The drugs that went missing from a garda station…
One of the great ongoing stories in this country is the war that is being waged on drug gangs and their warlords.
In recent times we have been told that moves are afoot to extradite some of the top members of the Kinahan crime gang from the United Arab Emirates to face legal proceedings here in Ireland.
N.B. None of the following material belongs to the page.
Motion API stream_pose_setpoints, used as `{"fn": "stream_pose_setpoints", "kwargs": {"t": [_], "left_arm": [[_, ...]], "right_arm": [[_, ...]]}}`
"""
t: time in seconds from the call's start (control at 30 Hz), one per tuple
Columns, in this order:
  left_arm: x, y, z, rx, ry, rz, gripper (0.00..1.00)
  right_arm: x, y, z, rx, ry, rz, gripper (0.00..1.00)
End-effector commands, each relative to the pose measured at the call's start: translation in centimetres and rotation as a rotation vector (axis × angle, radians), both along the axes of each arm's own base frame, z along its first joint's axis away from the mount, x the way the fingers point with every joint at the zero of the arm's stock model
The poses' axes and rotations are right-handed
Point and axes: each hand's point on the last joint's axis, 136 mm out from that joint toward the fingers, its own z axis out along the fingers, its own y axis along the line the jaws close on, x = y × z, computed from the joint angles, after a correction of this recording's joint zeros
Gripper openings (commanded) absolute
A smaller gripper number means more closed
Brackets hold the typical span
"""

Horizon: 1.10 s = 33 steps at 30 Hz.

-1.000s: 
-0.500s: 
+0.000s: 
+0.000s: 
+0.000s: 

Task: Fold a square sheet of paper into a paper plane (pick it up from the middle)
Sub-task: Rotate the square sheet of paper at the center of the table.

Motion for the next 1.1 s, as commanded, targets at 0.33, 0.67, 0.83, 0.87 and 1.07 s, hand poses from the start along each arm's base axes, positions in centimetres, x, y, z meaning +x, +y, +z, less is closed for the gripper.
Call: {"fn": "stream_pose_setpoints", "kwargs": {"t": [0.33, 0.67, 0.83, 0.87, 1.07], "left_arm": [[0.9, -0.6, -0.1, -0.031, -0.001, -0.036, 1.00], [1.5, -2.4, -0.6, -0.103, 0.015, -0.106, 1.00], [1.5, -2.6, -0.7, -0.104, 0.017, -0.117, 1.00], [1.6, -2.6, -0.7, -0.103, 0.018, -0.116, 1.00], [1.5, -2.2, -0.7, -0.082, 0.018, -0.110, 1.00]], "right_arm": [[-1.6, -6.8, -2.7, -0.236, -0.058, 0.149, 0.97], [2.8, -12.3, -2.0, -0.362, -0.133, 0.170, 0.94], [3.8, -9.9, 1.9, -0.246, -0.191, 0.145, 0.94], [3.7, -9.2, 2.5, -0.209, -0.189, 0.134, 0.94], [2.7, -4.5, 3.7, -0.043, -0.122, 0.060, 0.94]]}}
I have to say I’ll believe it when I see it, but that’s what the Gardaí are indicating is happening.
Regardless of whether the extradition ever happens, it is an undisputed fact that our law enforcement people – whether army, customs or gardaí – have made huge drug confiscations in recent times, topped off by the seizure of 2,000 tons of cocaine from the MV Matthew off the Cork coast last September.
The seizure of cocaine worth €157 million was seismic in the fight against drug importation, and a huge blow to the organised crime gang behind it.
In contrast to those larger hauls, €100,000 worth of cannabis is really only a drop in the ocean, but nonetheless €100,000 worth of ‘product’ is not insignificant. So, for cannabis worth that much to have gone missing from a garda station in Leinster last week has to be of major embarrassment to the force, and its embattled chief, Drew Harris.
The Gardaí have said they will carry out a thorough investigation into the disappearance of the drugs, but the finger of suspicion is allegedly falling on someone with ‘inside knowledge’. They searched outhouses, bins and dumpsters in the hope that someone perhaps threw the drugs out by mistake, but sadly nothing was found. The most obvious theory is that someone saw a chance to make a few handy bob for themselves, but there is also a fear that a member of the force might have been blackmailed into taking them.
I wonder where that bigger haul of €157 million worth of the stuff is being stored? I hope they have a better security system there, because there would be some crack/craic (bad pun) if that haul disappeared.
It is now Monday afternoon as I write, and thankfully in our area we seem to have survived Storm Isha. We have seen hundreds of fallen trees all over the country, hundreds of thousands of homes and businesses are still without power, but most distressing of all is the fact that at least two lives were lost on the road as a direct result of the storm.
I have just driven to Galway, where I am actually writing this, and even though the storm has abated, driving conditions were still very tricky. The notorious winter sun, which quite literally blinds you, coupled with a massive amount of spray, made life very difficult for drivers, and I must admit I didn’t enjoy a drive which is normally quite easy.
I know another storm is due Tuesday (by which time I will have submitted this column). Hopefully you all stayed warm on Tuesday and – above all – safe.